- **What you are asked to do**: Wherever a line in the records contains the word "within", return that line.

Records from a dataset
○ ○ ○ ○ ○ ○ ○
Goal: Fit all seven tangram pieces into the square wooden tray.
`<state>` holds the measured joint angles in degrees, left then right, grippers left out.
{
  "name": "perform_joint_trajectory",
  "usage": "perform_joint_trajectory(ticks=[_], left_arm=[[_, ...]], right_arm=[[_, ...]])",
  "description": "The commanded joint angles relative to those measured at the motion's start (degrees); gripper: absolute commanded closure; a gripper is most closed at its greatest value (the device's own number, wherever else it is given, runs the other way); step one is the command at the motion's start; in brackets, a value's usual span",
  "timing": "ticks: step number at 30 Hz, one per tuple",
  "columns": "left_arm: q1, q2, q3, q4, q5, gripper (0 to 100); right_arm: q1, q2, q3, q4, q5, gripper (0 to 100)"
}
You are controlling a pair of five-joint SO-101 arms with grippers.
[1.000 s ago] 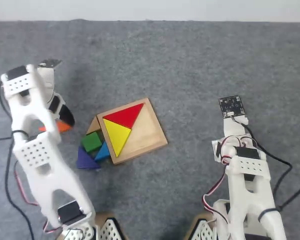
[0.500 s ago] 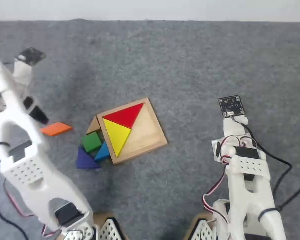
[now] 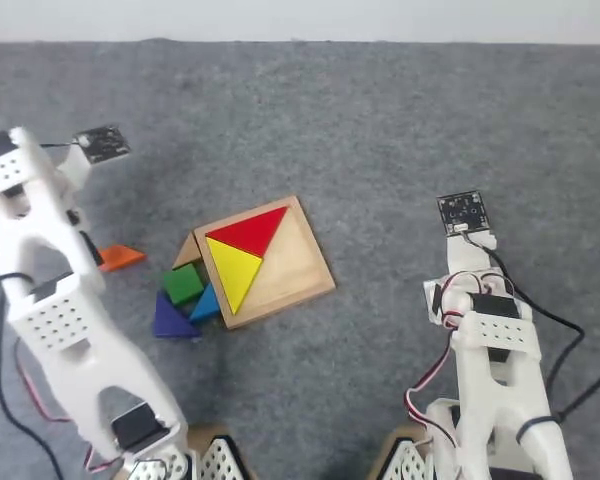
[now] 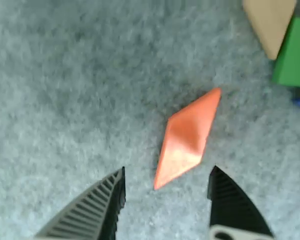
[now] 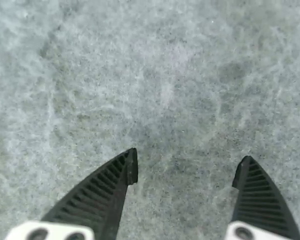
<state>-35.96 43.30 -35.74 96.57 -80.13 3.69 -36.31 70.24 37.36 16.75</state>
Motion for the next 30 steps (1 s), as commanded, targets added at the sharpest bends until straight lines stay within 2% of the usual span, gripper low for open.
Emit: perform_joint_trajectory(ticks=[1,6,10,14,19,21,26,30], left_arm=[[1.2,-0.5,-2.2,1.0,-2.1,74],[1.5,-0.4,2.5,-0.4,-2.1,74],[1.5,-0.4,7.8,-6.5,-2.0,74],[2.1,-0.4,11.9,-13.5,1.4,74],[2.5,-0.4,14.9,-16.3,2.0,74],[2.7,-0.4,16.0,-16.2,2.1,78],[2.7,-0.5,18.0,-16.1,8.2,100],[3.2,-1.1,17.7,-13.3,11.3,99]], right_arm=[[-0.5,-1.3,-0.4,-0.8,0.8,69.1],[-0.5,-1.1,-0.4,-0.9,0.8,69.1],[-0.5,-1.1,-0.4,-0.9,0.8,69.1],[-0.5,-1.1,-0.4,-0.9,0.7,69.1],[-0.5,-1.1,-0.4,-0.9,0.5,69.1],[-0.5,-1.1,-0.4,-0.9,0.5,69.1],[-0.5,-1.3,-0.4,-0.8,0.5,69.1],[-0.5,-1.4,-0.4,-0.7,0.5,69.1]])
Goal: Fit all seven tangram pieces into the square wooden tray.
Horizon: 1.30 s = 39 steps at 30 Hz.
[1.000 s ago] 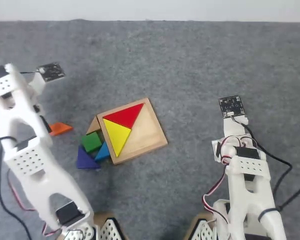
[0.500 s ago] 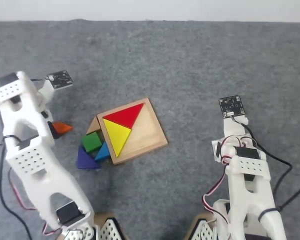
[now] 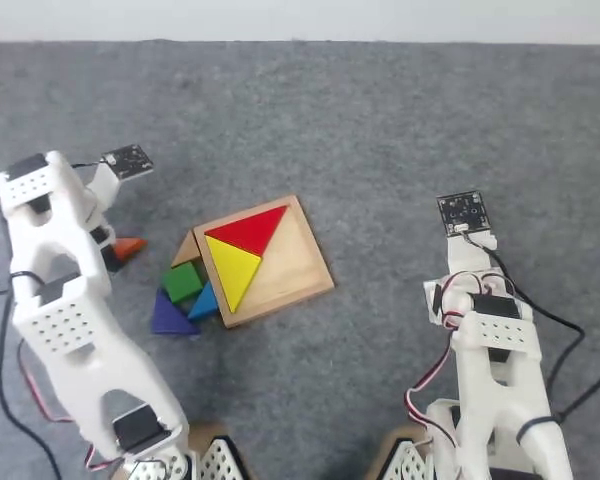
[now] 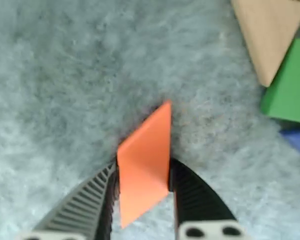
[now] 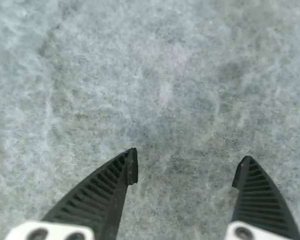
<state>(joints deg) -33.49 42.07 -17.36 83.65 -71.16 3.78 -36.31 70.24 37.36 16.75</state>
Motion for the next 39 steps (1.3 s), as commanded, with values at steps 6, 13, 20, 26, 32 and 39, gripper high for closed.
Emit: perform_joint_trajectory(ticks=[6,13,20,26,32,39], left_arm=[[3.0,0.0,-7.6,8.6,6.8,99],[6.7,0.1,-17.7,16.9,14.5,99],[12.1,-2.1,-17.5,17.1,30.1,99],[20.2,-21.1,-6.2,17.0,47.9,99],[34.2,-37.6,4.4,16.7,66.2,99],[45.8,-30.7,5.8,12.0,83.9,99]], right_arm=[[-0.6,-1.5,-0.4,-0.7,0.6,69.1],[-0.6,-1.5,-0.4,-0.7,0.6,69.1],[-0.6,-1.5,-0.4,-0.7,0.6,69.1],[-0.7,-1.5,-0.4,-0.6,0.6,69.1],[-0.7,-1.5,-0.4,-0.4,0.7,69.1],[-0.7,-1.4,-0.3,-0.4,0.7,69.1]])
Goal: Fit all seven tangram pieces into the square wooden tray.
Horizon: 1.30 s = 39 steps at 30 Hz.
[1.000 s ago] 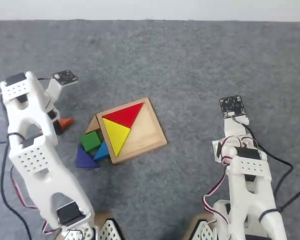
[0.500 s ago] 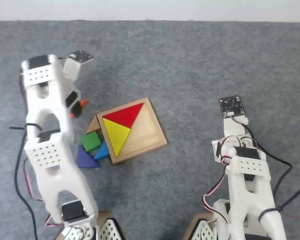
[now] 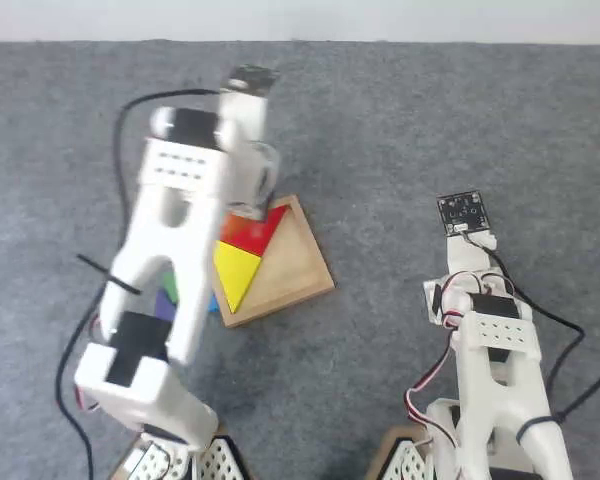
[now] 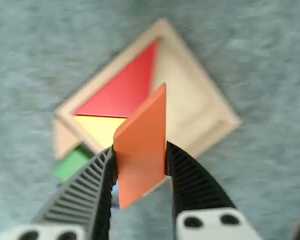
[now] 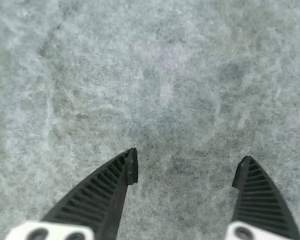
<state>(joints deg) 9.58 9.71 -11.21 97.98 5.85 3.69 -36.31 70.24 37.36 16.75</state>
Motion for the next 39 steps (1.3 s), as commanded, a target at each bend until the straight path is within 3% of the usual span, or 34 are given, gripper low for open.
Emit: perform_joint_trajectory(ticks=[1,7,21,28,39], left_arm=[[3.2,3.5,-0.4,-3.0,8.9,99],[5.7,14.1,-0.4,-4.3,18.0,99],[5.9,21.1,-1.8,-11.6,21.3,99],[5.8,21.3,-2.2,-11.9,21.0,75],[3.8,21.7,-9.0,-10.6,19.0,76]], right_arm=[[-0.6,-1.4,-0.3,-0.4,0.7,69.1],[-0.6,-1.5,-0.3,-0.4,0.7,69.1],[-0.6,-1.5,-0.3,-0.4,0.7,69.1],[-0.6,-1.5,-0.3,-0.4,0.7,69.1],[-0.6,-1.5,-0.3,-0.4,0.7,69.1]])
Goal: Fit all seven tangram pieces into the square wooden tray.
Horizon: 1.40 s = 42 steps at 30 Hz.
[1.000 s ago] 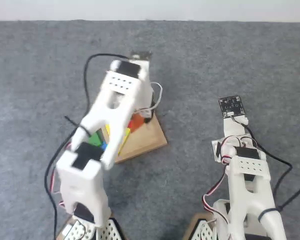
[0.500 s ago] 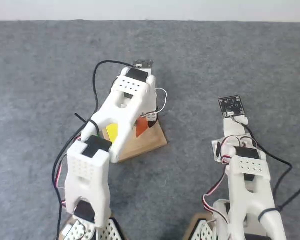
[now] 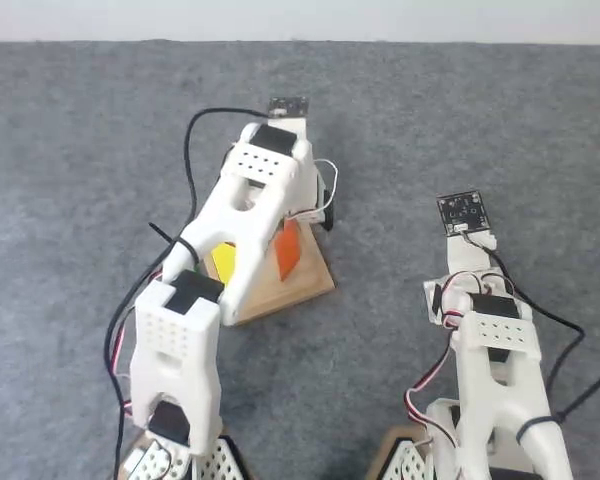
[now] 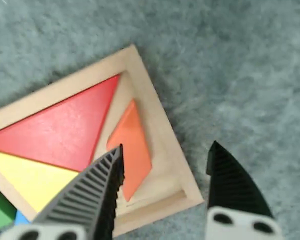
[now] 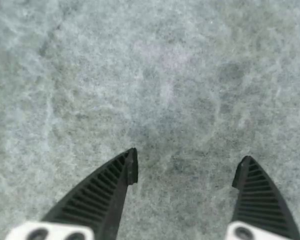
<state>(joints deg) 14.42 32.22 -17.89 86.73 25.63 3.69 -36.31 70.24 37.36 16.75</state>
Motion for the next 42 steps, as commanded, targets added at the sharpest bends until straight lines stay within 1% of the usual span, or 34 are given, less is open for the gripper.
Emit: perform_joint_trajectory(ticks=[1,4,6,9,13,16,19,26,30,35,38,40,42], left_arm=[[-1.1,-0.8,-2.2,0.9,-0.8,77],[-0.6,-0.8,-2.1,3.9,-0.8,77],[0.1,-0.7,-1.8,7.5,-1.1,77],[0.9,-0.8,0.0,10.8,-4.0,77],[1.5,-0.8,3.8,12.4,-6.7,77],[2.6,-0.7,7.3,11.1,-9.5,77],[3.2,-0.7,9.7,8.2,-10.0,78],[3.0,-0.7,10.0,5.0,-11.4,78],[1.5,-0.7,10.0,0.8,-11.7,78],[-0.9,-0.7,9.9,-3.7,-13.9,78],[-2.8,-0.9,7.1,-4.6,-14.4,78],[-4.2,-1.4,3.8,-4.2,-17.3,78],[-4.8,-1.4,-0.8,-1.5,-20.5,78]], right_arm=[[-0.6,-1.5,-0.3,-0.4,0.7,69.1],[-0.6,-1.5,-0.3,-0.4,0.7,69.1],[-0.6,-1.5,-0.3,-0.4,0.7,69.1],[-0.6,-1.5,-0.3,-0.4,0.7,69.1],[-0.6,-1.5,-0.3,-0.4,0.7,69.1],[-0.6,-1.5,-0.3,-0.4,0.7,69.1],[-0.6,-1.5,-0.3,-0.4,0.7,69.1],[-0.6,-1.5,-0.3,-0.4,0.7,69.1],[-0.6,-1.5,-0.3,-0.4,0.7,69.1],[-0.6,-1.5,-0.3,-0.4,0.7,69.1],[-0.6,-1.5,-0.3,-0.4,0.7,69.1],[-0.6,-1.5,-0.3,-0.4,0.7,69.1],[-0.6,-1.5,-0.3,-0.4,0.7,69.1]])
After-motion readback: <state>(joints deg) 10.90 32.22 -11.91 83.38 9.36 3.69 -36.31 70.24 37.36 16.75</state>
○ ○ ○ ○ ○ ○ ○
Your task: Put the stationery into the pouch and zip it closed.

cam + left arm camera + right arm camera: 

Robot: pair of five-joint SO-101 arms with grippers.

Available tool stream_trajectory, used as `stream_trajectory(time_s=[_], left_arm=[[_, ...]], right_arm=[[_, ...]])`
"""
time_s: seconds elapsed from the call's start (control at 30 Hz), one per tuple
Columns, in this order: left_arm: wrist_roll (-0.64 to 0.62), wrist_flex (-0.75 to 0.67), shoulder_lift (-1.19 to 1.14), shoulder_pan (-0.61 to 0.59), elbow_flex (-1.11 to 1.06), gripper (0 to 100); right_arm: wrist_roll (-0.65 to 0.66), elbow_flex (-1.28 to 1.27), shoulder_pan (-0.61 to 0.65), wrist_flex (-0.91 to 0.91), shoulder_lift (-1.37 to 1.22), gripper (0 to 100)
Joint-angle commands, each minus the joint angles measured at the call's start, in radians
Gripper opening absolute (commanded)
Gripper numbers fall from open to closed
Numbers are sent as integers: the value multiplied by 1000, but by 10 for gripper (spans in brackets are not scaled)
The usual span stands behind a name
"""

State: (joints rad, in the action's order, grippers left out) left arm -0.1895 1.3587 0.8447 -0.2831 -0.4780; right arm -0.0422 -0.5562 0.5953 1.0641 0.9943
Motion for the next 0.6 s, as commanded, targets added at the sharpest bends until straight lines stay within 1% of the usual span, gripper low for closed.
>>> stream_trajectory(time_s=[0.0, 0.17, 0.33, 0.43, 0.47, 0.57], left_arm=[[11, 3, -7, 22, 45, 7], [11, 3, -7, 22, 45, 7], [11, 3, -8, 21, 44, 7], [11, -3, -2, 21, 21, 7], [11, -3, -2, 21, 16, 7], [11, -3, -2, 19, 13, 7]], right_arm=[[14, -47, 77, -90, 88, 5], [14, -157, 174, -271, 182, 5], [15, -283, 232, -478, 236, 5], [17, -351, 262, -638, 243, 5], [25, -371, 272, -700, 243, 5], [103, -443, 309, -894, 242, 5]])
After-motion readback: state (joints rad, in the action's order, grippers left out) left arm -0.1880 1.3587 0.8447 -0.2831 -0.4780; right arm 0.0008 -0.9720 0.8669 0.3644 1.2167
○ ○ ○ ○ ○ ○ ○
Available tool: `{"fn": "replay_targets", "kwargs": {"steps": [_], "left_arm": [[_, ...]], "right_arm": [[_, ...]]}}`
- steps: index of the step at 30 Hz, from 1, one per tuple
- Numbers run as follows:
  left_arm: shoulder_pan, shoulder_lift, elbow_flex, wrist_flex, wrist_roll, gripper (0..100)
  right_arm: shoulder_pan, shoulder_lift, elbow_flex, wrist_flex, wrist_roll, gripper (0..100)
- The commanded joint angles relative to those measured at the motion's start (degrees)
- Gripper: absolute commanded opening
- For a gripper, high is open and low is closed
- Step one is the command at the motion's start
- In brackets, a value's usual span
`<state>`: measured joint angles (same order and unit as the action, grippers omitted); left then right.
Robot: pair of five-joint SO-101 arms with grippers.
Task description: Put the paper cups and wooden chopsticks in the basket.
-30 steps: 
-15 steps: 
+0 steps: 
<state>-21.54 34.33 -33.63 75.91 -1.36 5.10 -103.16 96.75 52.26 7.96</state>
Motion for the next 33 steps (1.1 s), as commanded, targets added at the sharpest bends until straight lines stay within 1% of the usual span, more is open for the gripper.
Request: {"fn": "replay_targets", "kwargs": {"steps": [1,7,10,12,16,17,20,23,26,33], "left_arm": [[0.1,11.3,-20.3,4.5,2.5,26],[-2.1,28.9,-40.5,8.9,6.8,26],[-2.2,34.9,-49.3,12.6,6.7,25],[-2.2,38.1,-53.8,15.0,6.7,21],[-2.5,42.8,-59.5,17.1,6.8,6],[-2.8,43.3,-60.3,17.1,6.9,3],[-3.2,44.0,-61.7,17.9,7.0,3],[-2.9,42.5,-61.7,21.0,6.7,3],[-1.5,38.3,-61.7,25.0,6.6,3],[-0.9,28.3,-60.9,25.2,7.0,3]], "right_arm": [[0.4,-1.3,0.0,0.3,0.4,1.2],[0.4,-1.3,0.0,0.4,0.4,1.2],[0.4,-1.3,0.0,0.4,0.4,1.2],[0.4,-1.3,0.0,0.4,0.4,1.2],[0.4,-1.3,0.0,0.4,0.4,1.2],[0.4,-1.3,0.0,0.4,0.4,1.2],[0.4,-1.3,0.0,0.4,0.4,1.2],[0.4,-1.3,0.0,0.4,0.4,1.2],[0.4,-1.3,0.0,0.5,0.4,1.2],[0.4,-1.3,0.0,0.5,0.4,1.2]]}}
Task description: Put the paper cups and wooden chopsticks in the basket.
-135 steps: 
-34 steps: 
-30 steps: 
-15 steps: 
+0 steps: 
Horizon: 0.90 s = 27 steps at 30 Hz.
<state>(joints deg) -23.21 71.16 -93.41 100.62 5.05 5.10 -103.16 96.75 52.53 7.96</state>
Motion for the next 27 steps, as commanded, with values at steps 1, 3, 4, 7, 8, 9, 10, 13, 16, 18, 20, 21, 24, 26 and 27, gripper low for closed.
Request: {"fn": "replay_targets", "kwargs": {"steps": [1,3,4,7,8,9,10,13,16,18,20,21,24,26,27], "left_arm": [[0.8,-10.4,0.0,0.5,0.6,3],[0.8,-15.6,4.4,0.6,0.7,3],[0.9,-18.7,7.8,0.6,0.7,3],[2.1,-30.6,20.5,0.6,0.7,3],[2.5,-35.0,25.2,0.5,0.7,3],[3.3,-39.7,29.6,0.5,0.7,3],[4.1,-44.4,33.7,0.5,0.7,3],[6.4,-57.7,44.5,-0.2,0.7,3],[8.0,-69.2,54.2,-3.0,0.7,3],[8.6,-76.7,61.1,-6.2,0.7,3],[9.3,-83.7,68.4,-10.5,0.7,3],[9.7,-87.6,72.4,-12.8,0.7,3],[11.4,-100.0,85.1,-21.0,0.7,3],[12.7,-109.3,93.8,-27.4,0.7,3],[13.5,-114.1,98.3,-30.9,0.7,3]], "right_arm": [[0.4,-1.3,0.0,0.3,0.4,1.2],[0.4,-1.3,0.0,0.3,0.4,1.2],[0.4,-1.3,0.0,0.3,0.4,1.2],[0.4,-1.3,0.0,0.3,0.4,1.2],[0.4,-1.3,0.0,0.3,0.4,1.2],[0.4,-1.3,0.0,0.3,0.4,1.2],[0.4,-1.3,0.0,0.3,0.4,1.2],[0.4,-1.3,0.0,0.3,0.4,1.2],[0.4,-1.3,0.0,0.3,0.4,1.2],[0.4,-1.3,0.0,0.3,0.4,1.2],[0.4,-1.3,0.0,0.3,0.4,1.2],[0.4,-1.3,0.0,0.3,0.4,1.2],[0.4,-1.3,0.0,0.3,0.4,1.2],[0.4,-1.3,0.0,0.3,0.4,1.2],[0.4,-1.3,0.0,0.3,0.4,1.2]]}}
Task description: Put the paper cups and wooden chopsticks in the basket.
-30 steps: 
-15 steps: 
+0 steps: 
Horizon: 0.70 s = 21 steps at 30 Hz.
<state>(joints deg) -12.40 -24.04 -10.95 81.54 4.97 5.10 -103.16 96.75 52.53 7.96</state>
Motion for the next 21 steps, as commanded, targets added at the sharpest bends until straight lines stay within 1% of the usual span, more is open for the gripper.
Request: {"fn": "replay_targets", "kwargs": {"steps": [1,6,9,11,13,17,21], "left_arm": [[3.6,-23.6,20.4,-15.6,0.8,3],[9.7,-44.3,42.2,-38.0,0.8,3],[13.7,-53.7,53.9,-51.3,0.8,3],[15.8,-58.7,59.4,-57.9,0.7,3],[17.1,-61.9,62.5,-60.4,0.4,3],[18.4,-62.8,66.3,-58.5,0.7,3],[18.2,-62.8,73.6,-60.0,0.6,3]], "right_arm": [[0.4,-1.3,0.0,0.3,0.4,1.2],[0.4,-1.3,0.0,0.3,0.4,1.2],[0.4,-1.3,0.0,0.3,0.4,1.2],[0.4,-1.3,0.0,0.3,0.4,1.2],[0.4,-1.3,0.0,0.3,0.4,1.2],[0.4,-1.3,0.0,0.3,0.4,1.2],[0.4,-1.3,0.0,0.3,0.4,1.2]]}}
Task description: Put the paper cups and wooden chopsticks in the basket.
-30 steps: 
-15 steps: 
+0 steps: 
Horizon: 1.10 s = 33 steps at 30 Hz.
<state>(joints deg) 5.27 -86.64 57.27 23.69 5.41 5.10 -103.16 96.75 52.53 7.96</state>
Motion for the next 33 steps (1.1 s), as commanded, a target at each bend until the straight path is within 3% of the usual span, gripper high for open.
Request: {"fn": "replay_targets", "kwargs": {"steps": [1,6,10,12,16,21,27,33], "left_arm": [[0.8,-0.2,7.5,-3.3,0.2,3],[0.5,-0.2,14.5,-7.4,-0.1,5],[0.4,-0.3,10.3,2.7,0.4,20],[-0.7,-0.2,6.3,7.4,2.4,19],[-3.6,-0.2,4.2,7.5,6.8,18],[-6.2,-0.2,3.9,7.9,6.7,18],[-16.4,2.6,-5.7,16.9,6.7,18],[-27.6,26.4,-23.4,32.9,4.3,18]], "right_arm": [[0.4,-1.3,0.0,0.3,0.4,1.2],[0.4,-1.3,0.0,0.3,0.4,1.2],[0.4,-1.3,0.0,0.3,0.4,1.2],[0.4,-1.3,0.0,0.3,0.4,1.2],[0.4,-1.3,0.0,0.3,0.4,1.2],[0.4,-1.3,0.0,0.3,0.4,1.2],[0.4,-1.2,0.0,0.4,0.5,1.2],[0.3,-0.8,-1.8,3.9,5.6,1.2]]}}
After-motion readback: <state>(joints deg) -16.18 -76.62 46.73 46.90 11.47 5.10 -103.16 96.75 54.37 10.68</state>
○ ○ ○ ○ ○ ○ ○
- **Output below**:
Motion for the next 30 steps (1 s), as commanded, targets added at the sharpest bends until straight lines stay within 2% of the usual span, gripper low for open.
Motion for the next 39 steps (1.3 s), as commanded, a target at each bend until the straight path is within 3% of the usual span, or 34 are given, gripper low for open.
Motion for the next 42 steps, as commanded, targets added at the sharpest bends until straight lines stay within 1% of the usual span, or 34 are given, less is open for the gripper.
Motion for the next 0.6 s, as commanded, targets added at the sharpest bends until straight lines stay within 1% of the usual span, gripper low for closed.
Motion for the next 33 steps (1.1 s), as commanded, targets added at the sharpest bends until straight lines stay within 1% of the usual span, more is open for the gripper.
Motion for the next 21 steps, as commanded, targets added at the sharpest bends until straight lines stay within 1% of the usual span, more is open for the gripper.
Motion for the next 33 steps (1.1 s), as commanded, a target at each bend until the straight path is within 3% of the usual span, gripper high for open.

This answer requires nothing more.